Off-Ramp host John Rabe talks with NBC4 investigative reporter Joel Grover about the latest installment of LA's Nuclear Secret, an 8-part series on chemical and nuclear contamination from the Santa Susana Field Laboratory in Simi Valley.
"It seemed not really a technical analysis but rather a piece of propaganda to provide cover for the operators of the camp," said Dan Hirsch, Director of UC Santa Cruz's Program on Environmental and Nuclear Policy. "They ignore large amounts of data that show contamination." -- LA's Nuclear Secret
NBC4's Joel Grover has spent the last couple years looking into the ramifications of one of the most troubling stories in LA's history: the near meltdown at the Santa Susana Field Laboratory in 1959 and the way industry and government covered up the extent of the contamination.

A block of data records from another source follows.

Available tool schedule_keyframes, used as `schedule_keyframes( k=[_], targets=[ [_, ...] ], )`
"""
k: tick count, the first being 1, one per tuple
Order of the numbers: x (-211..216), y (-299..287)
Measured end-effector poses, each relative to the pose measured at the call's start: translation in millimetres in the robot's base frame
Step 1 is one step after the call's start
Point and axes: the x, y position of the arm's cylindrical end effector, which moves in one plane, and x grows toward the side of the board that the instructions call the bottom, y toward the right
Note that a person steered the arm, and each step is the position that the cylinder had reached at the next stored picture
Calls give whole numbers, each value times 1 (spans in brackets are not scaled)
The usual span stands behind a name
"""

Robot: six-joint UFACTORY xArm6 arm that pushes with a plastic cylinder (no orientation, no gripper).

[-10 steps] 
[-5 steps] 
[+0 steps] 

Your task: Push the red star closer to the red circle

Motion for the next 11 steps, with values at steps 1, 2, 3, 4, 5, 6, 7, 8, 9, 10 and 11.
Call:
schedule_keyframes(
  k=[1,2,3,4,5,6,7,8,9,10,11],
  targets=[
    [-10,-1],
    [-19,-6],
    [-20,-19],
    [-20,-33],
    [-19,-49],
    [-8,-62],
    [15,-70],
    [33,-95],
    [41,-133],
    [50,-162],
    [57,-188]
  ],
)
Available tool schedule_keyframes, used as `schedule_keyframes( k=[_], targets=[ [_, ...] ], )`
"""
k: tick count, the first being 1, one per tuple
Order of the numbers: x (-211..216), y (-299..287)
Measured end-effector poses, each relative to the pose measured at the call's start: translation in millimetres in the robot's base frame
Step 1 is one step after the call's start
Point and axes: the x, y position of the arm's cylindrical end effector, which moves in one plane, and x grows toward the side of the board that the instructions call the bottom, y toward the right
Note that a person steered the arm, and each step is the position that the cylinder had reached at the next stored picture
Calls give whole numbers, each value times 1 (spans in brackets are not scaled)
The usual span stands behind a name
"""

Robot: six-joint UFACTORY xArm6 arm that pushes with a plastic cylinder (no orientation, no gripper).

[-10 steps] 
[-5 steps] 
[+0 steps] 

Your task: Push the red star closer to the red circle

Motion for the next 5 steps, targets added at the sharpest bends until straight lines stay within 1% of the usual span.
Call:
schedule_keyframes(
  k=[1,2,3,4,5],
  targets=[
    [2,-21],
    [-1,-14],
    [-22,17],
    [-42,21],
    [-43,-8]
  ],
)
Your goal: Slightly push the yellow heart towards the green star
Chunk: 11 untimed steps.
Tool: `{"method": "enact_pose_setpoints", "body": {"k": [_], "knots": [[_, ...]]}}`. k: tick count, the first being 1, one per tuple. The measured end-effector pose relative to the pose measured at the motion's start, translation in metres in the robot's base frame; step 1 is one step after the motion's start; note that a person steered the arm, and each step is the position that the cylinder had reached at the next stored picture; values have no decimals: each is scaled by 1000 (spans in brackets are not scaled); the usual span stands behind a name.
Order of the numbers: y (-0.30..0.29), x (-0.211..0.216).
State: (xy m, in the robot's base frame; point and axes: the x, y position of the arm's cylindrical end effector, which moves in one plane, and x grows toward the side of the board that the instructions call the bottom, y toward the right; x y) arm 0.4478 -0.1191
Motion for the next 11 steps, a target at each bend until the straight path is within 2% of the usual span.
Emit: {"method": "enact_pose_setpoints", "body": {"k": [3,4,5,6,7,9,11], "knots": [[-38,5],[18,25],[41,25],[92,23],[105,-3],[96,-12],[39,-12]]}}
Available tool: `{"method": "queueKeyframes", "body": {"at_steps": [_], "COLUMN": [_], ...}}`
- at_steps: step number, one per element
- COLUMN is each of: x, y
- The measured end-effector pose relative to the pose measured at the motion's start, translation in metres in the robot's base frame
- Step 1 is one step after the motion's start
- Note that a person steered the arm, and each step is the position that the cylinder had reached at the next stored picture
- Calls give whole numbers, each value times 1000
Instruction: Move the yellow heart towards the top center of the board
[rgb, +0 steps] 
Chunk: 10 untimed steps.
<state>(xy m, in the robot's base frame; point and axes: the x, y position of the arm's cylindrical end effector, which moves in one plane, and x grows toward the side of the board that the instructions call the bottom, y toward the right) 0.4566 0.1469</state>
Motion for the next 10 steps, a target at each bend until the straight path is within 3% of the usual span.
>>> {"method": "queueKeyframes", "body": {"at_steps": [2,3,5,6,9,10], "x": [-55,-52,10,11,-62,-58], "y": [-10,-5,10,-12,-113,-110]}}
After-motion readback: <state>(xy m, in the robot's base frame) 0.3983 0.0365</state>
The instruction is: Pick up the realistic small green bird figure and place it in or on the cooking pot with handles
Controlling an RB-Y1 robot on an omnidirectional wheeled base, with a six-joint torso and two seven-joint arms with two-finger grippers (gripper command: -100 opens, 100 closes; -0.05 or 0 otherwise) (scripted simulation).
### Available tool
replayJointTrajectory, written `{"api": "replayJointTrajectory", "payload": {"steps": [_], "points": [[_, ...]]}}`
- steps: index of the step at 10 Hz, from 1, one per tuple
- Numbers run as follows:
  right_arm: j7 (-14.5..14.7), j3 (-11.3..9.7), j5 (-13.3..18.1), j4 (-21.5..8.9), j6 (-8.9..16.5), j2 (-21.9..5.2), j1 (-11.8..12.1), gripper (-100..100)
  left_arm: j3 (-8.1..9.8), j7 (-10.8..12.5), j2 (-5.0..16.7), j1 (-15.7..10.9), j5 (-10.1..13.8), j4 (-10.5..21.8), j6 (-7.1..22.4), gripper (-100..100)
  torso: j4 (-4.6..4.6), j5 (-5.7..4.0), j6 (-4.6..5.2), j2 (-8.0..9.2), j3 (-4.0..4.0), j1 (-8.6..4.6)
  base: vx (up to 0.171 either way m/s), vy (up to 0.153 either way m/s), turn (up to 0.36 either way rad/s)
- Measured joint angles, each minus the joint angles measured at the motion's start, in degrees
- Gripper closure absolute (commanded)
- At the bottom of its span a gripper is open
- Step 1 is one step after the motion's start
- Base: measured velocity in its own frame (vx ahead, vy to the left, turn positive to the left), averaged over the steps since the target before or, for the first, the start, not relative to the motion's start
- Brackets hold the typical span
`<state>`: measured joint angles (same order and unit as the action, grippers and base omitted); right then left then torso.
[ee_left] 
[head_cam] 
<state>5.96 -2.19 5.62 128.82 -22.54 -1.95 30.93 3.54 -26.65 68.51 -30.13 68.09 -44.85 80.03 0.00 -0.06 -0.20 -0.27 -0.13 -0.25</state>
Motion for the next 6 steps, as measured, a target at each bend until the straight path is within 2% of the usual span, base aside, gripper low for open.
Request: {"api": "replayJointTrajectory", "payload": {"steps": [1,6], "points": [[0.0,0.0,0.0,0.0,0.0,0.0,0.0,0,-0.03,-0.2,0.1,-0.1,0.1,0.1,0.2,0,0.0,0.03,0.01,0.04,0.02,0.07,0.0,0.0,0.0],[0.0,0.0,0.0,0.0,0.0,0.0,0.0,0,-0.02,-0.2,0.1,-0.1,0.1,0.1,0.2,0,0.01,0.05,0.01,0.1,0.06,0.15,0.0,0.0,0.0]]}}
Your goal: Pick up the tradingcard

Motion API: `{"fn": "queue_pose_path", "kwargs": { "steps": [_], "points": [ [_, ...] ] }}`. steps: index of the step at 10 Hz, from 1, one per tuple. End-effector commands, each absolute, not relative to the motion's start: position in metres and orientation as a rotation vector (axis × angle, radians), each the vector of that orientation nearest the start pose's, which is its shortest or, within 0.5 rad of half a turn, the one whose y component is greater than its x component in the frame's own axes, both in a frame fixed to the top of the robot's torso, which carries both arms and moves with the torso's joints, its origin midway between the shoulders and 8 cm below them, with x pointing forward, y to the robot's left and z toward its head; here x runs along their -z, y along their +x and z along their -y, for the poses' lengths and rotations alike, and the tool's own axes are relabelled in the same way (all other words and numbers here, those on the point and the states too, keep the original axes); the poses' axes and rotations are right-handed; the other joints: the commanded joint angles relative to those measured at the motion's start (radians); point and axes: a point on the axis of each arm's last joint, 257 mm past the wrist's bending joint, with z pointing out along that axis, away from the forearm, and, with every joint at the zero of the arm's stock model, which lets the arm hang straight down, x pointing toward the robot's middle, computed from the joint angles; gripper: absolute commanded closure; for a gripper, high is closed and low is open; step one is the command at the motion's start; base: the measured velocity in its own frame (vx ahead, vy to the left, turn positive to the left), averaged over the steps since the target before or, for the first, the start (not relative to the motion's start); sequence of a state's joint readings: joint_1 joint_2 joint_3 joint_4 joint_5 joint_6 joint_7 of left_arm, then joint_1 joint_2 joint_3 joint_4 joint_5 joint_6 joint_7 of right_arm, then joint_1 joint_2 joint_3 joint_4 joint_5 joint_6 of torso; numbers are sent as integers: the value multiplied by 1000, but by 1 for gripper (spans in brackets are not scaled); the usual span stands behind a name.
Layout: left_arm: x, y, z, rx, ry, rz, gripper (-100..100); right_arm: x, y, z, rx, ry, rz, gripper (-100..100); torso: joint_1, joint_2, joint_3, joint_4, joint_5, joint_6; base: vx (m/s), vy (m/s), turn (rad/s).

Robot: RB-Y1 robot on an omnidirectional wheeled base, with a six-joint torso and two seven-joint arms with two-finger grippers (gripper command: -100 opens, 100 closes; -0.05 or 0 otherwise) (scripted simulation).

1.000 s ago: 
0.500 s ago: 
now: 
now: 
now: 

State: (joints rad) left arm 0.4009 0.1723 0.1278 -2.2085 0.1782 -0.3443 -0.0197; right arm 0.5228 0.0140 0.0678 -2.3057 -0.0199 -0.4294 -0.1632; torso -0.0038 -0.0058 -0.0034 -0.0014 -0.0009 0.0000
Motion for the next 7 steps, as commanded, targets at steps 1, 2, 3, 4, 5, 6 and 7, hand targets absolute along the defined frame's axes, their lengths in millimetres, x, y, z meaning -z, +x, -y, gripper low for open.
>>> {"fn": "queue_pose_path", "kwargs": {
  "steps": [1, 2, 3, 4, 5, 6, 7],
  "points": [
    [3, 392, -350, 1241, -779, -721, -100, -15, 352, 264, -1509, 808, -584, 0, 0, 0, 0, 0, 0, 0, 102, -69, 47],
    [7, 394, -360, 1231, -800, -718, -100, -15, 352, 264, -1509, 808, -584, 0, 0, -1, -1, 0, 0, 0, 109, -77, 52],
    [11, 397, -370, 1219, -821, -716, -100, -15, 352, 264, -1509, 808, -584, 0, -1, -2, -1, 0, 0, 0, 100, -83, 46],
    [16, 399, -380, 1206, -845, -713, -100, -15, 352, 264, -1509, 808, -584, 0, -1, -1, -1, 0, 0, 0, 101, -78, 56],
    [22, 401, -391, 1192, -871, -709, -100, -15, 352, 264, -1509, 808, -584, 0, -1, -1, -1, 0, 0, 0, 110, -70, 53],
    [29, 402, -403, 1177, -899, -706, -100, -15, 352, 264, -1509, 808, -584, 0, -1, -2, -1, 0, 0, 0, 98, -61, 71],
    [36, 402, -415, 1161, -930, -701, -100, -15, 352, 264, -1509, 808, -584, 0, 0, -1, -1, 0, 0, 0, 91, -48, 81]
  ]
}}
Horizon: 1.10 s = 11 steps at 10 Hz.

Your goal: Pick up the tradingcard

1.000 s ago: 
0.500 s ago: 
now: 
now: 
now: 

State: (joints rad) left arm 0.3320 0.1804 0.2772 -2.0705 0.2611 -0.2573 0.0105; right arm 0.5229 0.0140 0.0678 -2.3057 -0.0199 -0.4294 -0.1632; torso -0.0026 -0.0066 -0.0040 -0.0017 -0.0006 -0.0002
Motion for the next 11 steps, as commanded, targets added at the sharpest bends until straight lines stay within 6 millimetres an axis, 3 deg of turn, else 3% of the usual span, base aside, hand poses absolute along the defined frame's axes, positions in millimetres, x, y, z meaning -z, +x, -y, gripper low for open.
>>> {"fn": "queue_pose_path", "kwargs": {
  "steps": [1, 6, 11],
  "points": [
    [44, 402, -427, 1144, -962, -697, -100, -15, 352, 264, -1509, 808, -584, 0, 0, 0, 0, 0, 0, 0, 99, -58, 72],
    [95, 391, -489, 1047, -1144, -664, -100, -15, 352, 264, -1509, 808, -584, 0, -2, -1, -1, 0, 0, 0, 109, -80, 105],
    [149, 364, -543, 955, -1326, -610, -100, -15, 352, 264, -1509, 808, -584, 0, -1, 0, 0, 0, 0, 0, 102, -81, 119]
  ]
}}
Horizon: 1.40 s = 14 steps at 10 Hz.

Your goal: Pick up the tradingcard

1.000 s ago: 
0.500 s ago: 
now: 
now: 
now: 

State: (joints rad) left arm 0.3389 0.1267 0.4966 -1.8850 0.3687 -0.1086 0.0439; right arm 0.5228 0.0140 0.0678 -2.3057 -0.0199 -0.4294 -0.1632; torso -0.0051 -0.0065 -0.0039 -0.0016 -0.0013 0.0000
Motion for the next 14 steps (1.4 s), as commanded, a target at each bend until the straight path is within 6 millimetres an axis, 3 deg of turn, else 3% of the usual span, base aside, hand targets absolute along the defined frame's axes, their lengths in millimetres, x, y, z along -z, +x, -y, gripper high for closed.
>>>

The latest installment in the series looks at communication between the California Department of Toxic Substance Control and the Brandeis Bardin Institute, which runs Camp Alonim, a very popular kids' camp near the field lab.
Grover says, "We filed a public records request for all email communication between the owners of the camp and the DTSC, and what we got back was email correspondence, the camp saying 'we're going through a PR crisis because of the NBC reports; we need you to make a statement that our camp is safe.' It's highly unusual for a state agency to give cover to a private landowner."
Watch Part 8 of LA's Nuclear Secret
Grover sites sources within the DTSC who say the agency routinely massages data, and scientists who say a recent white paper giving the all-clear to the camp is rife with problems, including false claims and outdated safety standards.
Why would American Jewish University, which owns the institute and the camp, be so worried? Grover says it goes back to 1995, when the institute settled a lawsuit with field lab owner Boeing, and in exchange agreed to indemnify Boeing. "So if anyone were to turn around and sue the camp," Grover says, "claiming contamination made my kid sick, the camp is on the hook for those lawsuits."